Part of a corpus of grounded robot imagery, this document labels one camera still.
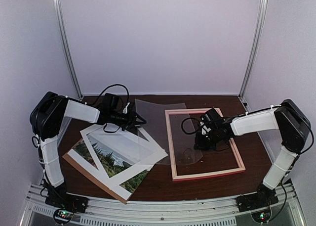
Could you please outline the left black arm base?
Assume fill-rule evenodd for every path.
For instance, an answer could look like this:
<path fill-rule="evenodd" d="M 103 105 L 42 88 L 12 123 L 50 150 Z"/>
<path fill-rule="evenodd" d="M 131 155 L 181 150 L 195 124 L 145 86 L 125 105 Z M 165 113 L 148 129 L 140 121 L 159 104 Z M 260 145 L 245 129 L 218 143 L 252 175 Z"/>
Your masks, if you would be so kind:
<path fill-rule="evenodd" d="M 51 183 L 44 179 L 42 191 L 44 189 L 47 189 L 47 196 L 45 197 L 45 203 L 47 205 L 73 213 L 85 213 L 88 205 L 88 198 L 68 194 L 65 183 L 62 183 L 60 186 L 53 187 Z"/>

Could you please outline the pink wooden picture frame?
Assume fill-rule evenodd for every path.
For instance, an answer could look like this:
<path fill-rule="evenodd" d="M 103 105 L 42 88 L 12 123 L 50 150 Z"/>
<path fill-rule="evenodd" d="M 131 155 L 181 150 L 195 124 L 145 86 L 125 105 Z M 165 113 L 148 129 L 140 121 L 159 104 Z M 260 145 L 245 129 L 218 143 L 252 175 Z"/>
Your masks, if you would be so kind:
<path fill-rule="evenodd" d="M 188 133 L 184 130 L 183 124 L 181 124 L 181 130 L 186 135 L 195 135 L 195 150 L 216 150 L 216 144 L 219 142 L 225 142 L 228 144 L 229 148 L 232 150 L 236 163 L 238 165 L 237 168 L 209 172 L 209 173 L 200 173 L 200 174 L 191 174 L 191 175 L 181 175 L 177 174 L 176 167 L 176 159 L 175 152 L 173 146 L 172 139 L 172 131 L 170 124 L 170 116 L 171 115 L 184 115 L 184 114 L 200 114 L 200 127 Z M 226 124 L 226 120 L 232 119 L 232 117 L 224 117 L 220 108 L 200 108 L 200 109 L 173 109 L 173 110 L 165 110 L 165 118 L 166 118 L 166 127 L 167 127 L 167 135 L 168 135 L 168 144 L 169 144 L 169 156 L 171 163 L 171 171 L 172 171 L 172 180 L 173 181 L 189 181 L 189 180 L 199 180 L 199 179 L 207 179 L 213 177 L 221 177 L 232 174 L 243 173 L 246 168 L 243 163 L 242 157 L 239 153 L 237 145 L 233 139 L 233 134 L 224 129 L 224 125 Z"/>

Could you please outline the clear acrylic sheet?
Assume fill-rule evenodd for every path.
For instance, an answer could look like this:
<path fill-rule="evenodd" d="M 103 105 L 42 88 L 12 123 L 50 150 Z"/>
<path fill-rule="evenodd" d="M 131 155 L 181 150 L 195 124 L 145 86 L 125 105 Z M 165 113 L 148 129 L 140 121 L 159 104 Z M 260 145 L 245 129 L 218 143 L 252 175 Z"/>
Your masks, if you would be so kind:
<path fill-rule="evenodd" d="M 184 103 L 156 104 L 139 99 L 135 100 L 135 104 L 136 112 L 147 121 L 143 125 L 144 130 L 167 154 L 170 154 L 165 110 L 186 109 L 186 105 Z M 181 129 L 183 127 L 189 133 L 195 130 L 192 120 L 182 124 L 182 121 L 188 117 L 188 114 L 170 116 L 172 143 L 178 166 L 194 164 L 203 157 L 200 150 L 194 149 L 195 136 L 186 135 Z"/>

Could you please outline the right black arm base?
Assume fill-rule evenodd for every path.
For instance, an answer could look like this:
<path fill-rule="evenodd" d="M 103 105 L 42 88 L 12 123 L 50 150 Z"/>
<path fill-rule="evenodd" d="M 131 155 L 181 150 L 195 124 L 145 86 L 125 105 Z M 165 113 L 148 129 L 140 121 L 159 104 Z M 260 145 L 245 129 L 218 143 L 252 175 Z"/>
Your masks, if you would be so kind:
<path fill-rule="evenodd" d="M 275 188 L 268 188 L 262 181 L 255 193 L 242 194 L 236 198 L 236 202 L 239 212 L 245 212 L 276 204 L 279 202 L 279 199 Z"/>

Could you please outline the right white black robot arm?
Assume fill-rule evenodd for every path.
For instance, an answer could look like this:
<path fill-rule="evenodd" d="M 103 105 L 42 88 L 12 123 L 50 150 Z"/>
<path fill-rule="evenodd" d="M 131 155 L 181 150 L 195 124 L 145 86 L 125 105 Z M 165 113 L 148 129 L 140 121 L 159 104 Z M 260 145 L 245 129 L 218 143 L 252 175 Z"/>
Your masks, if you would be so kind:
<path fill-rule="evenodd" d="M 228 142 L 231 138 L 255 132 L 260 134 L 265 146 L 280 147 L 258 186 L 259 192 L 253 196 L 253 203 L 263 207 L 272 199 L 272 191 L 291 171 L 299 156 L 309 150 L 307 139 L 315 139 L 309 119 L 292 99 L 237 116 L 222 117 L 215 108 L 207 110 L 194 131 L 194 149 L 215 149 L 221 141 Z"/>

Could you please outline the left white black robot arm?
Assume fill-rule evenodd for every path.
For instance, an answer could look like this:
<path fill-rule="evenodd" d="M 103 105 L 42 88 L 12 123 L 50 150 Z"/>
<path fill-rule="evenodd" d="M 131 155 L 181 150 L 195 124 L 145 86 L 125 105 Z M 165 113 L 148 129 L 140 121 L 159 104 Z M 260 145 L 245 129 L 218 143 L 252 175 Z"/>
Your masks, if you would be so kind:
<path fill-rule="evenodd" d="M 30 123 L 39 148 L 39 160 L 46 181 L 52 187 L 64 183 L 61 171 L 58 140 L 64 118 L 106 126 L 114 124 L 122 131 L 146 124 L 135 111 L 135 104 L 128 102 L 122 111 L 117 111 L 119 96 L 106 93 L 101 103 L 87 104 L 67 96 L 47 92 L 30 114 Z"/>

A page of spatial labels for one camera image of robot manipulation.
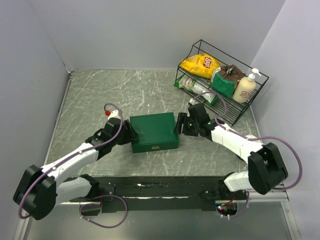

--------------------

Exercise directions =>
Write out the records shown above exactly, but do not include any images.

Your response =>
Part of a corpus of grounded robot imagery, this document labels one camera still.
Could you please outline the left black arm base?
Assume fill-rule evenodd for every path.
For instance, an answer could look like this:
<path fill-rule="evenodd" d="M 103 105 L 42 88 L 12 123 L 50 150 Z"/>
<path fill-rule="evenodd" d="M 131 155 L 181 150 L 195 124 L 145 86 L 125 105 Z M 165 113 L 148 129 L 140 121 L 159 104 Z M 260 145 L 245 129 L 218 143 L 252 175 Z"/>
Your masks, if you would be so kind:
<path fill-rule="evenodd" d="M 51 183 L 44 179 L 42 191 L 44 189 L 47 189 L 47 196 L 45 197 L 45 203 L 47 205 L 73 213 L 85 213 L 88 205 L 88 198 L 68 194 L 65 183 L 62 183 L 60 186 L 53 187 Z"/>

Could you please outline the pink wooden picture frame?
Assume fill-rule evenodd for every path.
For instance, an answer could look like this:
<path fill-rule="evenodd" d="M 103 105 L 42 88 L 12 123 L 50 150 Z"/>
<path fill-rule="evenodd" d="M 131 155 L 181 150 L 195 124 L 145 86 L 125 105 Z M 165 113 L 148 129 L 140 121 L 159 104 Z M 260 145 L 245 129 L 218 143 L 252 175 Z"/>
Your masks, if you would be so kind:
<path fill-rule="evenodd" d="M 188 133 L 184 130 L 183 124 L 181 124 L 181 130 L 186 135 L 195 135 L 195 150 L 216 150 L 216 144 L 219 142 L 225 142 L 228 144 L 229 148 L 232 150 L 236 163 L 238 165 L 237 168 L 209 172 L 209 173 L 200 173 L 200 174 L 191 174 L 191 175 L 181 175 L 177 174 L 176 167 L 176 159 L 175 152 L 173 146 L 172 139 L 172 131 L 170 124 L 170 116 L 171 115 L 184 115 L 184 114 L 200 114 L 200 127 Z M 226 124 L 226 120 L 232 119 L 232 117 L 224 117 L 220 108 L 200 108 L 200 109 L 173 109 L 173 110 L 165 110 L 165 118 L 166 118 L 166 127 L 167 127 L 167 135 L 168 135 L 168 144 L 169 144 L 169 156 L 171 163 L 171 171 L 172 171 L 172 180 L 173 181 L 189 181 L 189 180 L 199 180 L 199 179 L 207 179 L 213 177 L 221 177 L 232 174 L 243 173 L 246 168 L 243 163 L 242 157 L 239 153 L 237 145 L 233 139 L 233 134 L 224 129 L 224 125 Z"/>

Could you please outline the clear acrylic sheet?
Assume fill-rule evenodd for every path.
For instance, an answer could look like this:
<path fill-rule="evenodd" d="M 103 105 L 42 88 L 12 123 L 50 150 Z"/>
<path fill-rule="evenodd" d="M 131 155 L 181 150 L 195 124 L 145 86 L 125 105 Z M 165 113 L 148 129 L 140 121 L 159 104 Z M 260 145 L 245 129 L 218 143 L 252 175 Z"/>
Your masks, if you would be so kind:
<path fill-rule="evenodd" d="M 184 103 L 156 104 L 139 99 L 135 100 L 135 104 L 136 112 L 147 121 L 143 125 L 144 130 L 167 154 L 170 154 L 165 110 L 186 109 L 186 105 Z M 181 129 L 183 127 L 189 133 L 195 130 L 192 120 L 182 124 L 182 121 L 188 117 L 188 114 L 170 116 L 172 143 L 178 166 L 194 164 L 203 157 L 200 150 L 194 149 L 195 136 L 186 135 Z"/>

Could you please outline the right black arm base?
Assume fill-rule evenodd for every path.
For instance, an answer could look like this:
<path fill-rule="evenodd" d="M 103 105 L 42 88 L 12 123 L 50 150 Z"/>
<path fill-rule="evenodd" d="M 131 155 L 181 150 L 195 124 L 145 86 L 125 105 Z M 165 113 L 148 129 L 140 121 L 159 104 Z M 260 145 L 245 129 L 218 143 L 252 175 Z"/>
Your masks, if you would be so kind:
<path fill-rule="evenodd" d="M 275 188 L 268 188 L 262 181 L 255 193 L 242 194 L 236 198 L 236 202 L 239 212 L 245 212 L 276 204 L 279 202 L 279 199 Z"/>

Could you please outline the right white black robot arm?
Assume fill-rule evenodd for every path.
For instance, an answer could look like this:
<path fill-rule="evenodd" d="M 103 105 L 42 88 L 12 123 L 50 150 Z"/>
<path fill-rule="evenodd" d="M 131 155 L 181 150 L 195 124 L 145 86 L 125 105 Z M 165 113 L 148 129 L 140 121 L 159 104 Z M 260 145 L 245 129 L 218 143 L 252 175 Z"/>
Your masks, if you would be so kind:
<path fill-rule="evenodd" d="M 228 142 L 231 138 L 255 132 L 260 134 L 265 146 L 280 147 L 258 186 L 259 192 L 253 196 L 253 203 L 263 207 L 272 199 L 272 191 L 291 171 L 299 156 L 309 150 L 307 139 L 315 139 L 309 119 L 292 99 L 237 116 L 222 117 L 215 108 L 207 110 L 194 131 L 194 149 L 215 149 L 221 141 Z"/>

Could you please outline the left white black robot arm?
Assume fill-rule evenodd for every path.
For instance, an answer could look like this:
<path fill-rule="evenodd" d="M 103 105 L 42 88 L 12 123 L 50 150 Z"/>
<path fill-rule="evenodd" d="M 131 155 L 181 150 L 195 124 L 145 86 L 125 105 Z M 165 113 L 148 129 L 140 121 L 159 104 Z M 260 145 L 245 129 L 218 143 L 252 175 Z"/>
Your masks, if you would be so kind:
<path fill-rule="evenodd" d="M 30 123 L 39 148 L 39 160 L 46 181 L 52 187 L 64 183 L 61 171 L 58 140 L 64 118 L 106 126 L 114 124 L 122 131 L 146 124 L 135 111 L 135 104 L 128 102 L 122 111 L 117 111 L 119 96 L 106 93 L 101 103 L 87 104 L 67 96 L 47 92 L 30 114 Z"/>

A page of spatial labels for one camera image of robot manipulation.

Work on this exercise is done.